Takdir waktu seseorang tidak ada yang tahu. Kata orang bijak, kita tidak dapat memilih di keluarga mana kita lahir, atau pun mengetahui dengan siapa kita akan menikah nanti, dan waktu kematian kita.
Semuanya bagaikan misteri yang tidak akan pernah bisa dimengerti manusia bahkan sampai abad ini pun, perkara ini masih menjadi suatu rahasia.
Maka muncullah suatu pendapat dari para filsuf zaman dulu, bahwa ada suatu kuasa yang ada diluar diri manusia, yang mengatur segala sesuatunya sehingga bumi tertata dengan begitu teratur. Mereka menyebut Sang kuasa itu dengan sebutan Tuhan sang pencipta.
Shela bukannya tidak percaya akan keberadaan sang kuasa tersebut, ia hanya lelah untuk mempercayainya! Seakan semuanya akan berjalan baik-baik saja dan semua hal yang dia alami memang begitu adanya.
Jika sang penguasa itu ada, ia percaya Dia tidak akan membiarkan bumi hancur di tangan manusia yang tidak bertanggungjawab. Shela mulai berhenti berharap akan keberadaan Sang pencipta tersebut dan lebih memilih untuk melihat realita yang ada.

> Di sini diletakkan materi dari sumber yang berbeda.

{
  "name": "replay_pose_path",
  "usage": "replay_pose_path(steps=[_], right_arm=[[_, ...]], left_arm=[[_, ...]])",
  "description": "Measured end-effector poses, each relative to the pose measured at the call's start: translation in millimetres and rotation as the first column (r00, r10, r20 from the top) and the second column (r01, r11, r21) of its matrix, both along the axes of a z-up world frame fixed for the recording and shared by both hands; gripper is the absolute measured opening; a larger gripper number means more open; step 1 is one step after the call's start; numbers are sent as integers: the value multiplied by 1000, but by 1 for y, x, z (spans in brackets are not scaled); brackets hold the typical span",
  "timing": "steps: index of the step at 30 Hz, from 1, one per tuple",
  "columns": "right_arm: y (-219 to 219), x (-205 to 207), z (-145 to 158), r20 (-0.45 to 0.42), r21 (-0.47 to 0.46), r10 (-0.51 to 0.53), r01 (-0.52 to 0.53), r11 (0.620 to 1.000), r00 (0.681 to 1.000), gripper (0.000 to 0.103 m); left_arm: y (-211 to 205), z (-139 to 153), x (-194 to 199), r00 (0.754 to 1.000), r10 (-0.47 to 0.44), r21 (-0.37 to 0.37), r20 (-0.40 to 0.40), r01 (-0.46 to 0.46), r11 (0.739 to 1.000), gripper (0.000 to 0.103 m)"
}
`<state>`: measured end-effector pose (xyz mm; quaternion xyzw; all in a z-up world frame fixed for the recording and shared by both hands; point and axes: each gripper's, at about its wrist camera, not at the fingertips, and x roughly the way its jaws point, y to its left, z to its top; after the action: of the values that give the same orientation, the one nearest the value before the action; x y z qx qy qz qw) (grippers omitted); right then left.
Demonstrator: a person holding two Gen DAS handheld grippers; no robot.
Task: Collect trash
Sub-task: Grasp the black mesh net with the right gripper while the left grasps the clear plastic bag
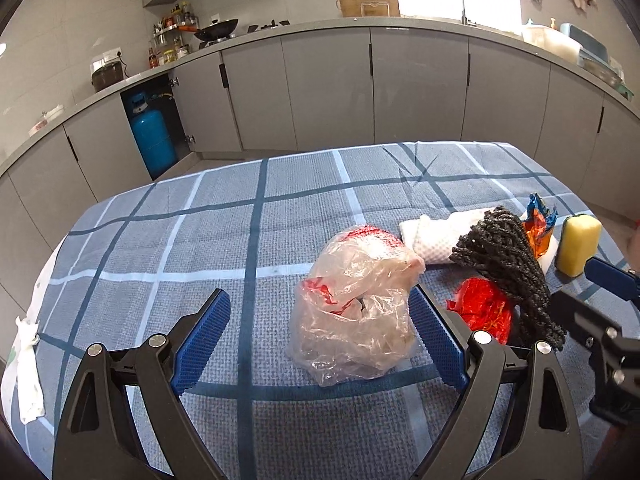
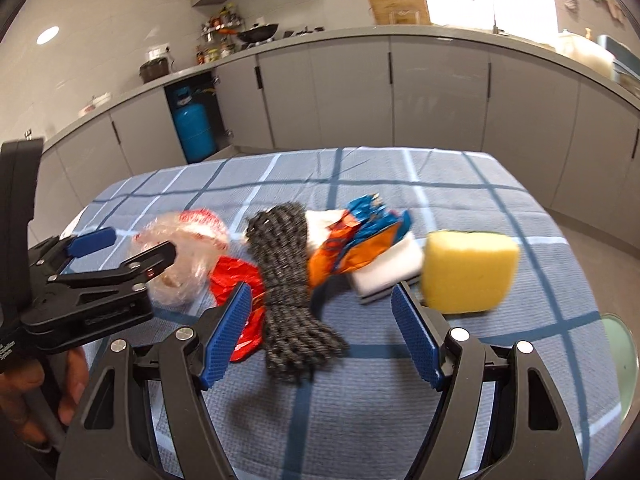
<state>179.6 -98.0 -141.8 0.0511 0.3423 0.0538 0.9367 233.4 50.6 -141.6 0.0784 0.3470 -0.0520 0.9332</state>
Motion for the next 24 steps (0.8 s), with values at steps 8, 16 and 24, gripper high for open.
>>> replay_pose_path(steps=[8,16,24], right_arm=[[11,8,-16,-75,-15,48,-49,999,996,37],[16,-2,-10,-41,-21,69,-70,997,997,22],[8,-19,10,34,-2,54,-54,999,998,22]], left_arm=[[-1,-11,3,1000,-10,-6,-28,10,1000,80],[1,-13,-1,998,-36,-15,-54,36,999,28],[6,11,-24,999,-19,9,27,19,1000,23]])
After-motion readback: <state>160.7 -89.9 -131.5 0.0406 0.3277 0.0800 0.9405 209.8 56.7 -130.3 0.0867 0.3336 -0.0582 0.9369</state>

Jika Shela tidak percaya, maka berbeda halnya dengan Polin yang sangat percaya akan keberadaan Sang pencipta. Ia percaya, karena 10 tahun yang lalu Shela yang membuatnya percaya.
***
"Kak, mereka datang." Shela penuh dengan tatapan yang membara.
"Apa?" Polin tidak mengerti apa yang sedang dibicarakan Shela karena tidak fokus. Pikirannya melayang hanya untuk dirinya sendiri.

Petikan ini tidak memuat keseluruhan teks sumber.